**Work order:** In the data, find the word "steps" and copy out every line that has it.

•••

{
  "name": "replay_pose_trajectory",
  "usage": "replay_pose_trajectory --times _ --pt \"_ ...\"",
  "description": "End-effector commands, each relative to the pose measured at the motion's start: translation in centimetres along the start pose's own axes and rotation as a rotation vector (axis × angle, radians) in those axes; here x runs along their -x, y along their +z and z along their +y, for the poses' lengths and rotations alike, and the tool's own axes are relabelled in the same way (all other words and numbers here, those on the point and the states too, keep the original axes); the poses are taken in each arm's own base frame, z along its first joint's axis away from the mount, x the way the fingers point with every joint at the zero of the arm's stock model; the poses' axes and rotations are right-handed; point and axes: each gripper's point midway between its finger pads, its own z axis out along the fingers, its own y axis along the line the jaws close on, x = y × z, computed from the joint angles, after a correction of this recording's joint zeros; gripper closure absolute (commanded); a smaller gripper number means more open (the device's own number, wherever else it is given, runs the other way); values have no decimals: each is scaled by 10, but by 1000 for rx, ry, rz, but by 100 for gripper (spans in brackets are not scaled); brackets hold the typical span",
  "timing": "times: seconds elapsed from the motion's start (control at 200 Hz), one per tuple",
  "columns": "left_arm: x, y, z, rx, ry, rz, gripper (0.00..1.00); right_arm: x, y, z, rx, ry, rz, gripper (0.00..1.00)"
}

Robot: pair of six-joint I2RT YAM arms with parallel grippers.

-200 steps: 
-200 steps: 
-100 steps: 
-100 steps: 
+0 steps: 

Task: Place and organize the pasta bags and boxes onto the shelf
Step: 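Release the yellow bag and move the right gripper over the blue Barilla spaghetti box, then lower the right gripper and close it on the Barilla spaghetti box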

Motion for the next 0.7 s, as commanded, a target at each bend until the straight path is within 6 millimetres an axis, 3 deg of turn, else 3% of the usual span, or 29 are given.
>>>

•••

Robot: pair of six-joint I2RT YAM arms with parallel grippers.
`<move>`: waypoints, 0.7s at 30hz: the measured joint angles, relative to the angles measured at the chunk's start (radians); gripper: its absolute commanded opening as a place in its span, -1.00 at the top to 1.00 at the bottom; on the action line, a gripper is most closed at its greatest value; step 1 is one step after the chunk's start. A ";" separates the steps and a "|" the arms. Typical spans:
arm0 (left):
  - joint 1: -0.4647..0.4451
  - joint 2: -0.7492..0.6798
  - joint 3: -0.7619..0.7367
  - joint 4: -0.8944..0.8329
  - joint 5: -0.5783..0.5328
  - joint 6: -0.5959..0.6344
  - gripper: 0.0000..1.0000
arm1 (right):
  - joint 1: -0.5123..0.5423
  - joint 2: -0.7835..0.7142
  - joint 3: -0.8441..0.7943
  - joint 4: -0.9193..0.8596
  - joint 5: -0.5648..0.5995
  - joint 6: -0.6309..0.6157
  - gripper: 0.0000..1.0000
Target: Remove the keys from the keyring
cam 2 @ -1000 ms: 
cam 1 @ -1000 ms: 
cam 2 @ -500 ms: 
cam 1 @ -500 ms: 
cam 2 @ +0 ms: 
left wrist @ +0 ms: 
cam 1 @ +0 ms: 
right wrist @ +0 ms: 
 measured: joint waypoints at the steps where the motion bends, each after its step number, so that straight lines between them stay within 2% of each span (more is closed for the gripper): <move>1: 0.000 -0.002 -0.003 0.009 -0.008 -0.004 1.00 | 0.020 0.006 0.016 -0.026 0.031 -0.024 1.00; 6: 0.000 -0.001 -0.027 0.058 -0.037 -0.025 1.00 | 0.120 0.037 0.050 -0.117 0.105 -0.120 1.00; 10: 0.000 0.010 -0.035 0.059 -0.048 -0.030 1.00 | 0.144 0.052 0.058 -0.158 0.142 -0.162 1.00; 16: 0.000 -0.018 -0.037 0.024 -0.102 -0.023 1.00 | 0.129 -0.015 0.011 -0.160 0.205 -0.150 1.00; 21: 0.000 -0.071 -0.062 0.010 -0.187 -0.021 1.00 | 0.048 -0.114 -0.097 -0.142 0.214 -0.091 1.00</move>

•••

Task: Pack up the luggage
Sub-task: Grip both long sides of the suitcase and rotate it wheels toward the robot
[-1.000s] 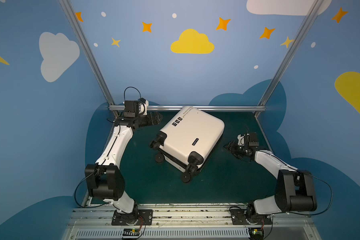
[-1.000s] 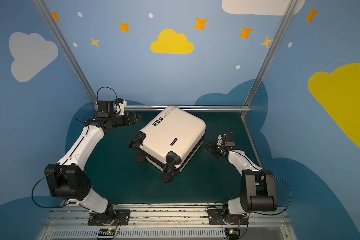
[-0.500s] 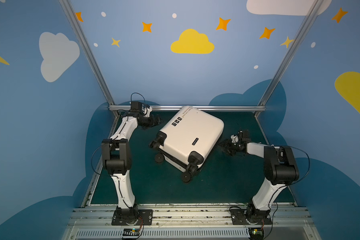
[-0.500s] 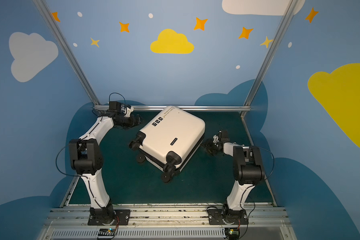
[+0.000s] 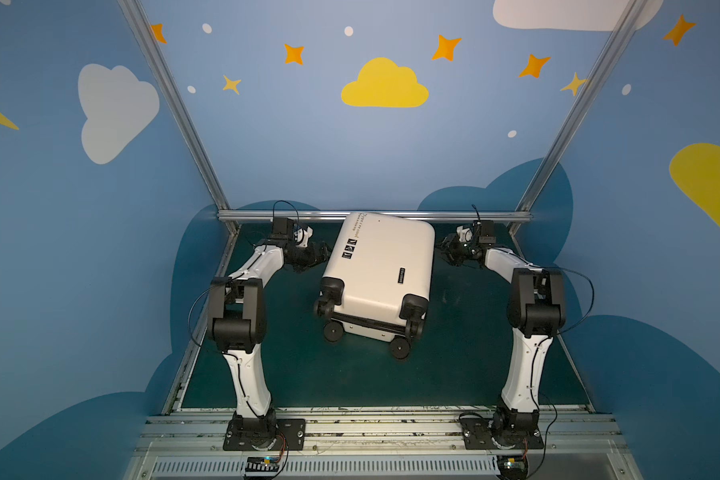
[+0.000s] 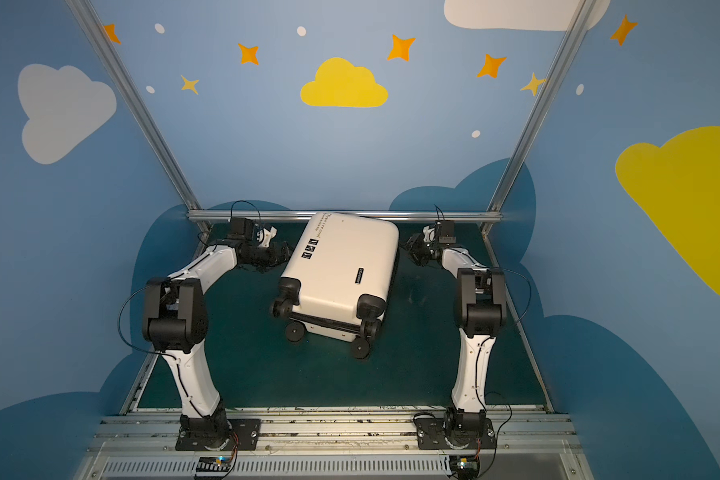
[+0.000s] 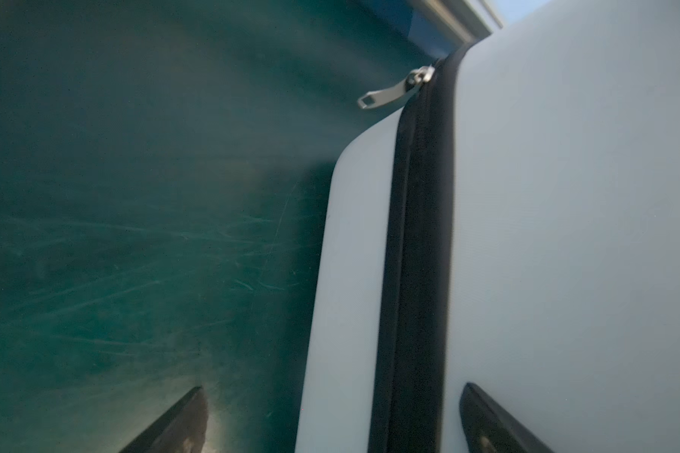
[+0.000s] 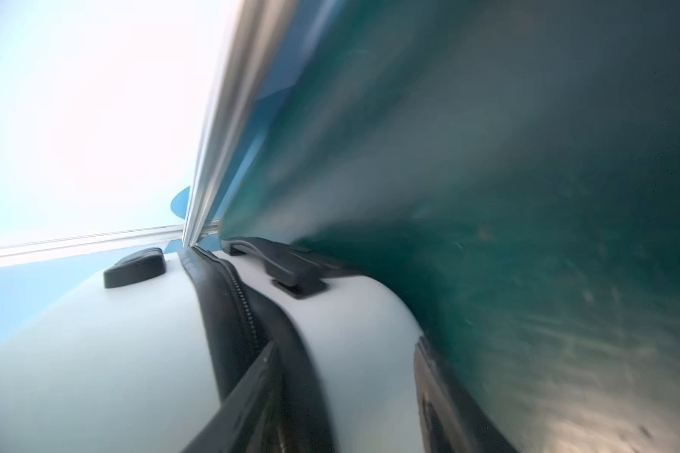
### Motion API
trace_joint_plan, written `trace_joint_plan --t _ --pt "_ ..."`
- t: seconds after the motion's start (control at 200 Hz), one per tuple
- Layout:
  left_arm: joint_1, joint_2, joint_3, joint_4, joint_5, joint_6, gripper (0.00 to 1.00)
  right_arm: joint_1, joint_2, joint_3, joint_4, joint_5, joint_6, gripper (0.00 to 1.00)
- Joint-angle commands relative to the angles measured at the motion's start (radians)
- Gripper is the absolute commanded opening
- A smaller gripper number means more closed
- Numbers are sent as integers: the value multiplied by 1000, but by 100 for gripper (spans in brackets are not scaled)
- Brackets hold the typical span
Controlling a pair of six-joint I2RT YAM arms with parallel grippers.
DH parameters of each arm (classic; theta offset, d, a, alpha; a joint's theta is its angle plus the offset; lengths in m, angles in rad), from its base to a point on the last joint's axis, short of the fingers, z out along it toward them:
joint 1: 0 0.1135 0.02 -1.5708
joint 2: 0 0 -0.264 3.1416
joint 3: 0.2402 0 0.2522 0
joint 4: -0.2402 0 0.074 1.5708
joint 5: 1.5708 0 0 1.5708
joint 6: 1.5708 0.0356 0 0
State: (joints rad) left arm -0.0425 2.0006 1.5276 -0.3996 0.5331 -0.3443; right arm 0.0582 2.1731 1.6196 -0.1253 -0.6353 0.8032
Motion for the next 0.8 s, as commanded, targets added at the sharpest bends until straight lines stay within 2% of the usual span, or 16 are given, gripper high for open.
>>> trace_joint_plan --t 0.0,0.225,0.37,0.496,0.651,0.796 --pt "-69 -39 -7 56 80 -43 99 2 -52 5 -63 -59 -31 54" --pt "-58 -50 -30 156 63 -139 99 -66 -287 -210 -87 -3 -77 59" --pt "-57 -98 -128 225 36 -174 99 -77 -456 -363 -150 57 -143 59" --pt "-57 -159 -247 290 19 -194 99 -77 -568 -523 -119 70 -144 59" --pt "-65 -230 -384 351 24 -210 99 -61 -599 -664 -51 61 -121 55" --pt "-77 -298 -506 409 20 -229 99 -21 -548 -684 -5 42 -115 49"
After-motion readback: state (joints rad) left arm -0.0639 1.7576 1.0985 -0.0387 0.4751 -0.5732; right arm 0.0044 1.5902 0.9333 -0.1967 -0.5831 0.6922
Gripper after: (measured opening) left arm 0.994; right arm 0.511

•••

**Answer section:**
-200 steps: 
-200 steps: 
-100 steps: 
-100 steps: 
+0 steps: 
`<move>`: waypoints, 0.7s at 30hz: the measured joint angles, relative to the angles measured at the chunk's start (radians); gripper: its absolute commanded opening as a place in its span, -1.00 at the top to 1.00 at the bottom; on the action line, a gripper is most closed at its greatest value; step 1 is one step after the chunk's start. A ";" separates the steps and a "|" the arms. Typical spans:
 measured: joint waypoints at the steps where the motion bends, each after its step number, so that straight lines between them stay within 2% of each span (more is closed for the gripper): <move>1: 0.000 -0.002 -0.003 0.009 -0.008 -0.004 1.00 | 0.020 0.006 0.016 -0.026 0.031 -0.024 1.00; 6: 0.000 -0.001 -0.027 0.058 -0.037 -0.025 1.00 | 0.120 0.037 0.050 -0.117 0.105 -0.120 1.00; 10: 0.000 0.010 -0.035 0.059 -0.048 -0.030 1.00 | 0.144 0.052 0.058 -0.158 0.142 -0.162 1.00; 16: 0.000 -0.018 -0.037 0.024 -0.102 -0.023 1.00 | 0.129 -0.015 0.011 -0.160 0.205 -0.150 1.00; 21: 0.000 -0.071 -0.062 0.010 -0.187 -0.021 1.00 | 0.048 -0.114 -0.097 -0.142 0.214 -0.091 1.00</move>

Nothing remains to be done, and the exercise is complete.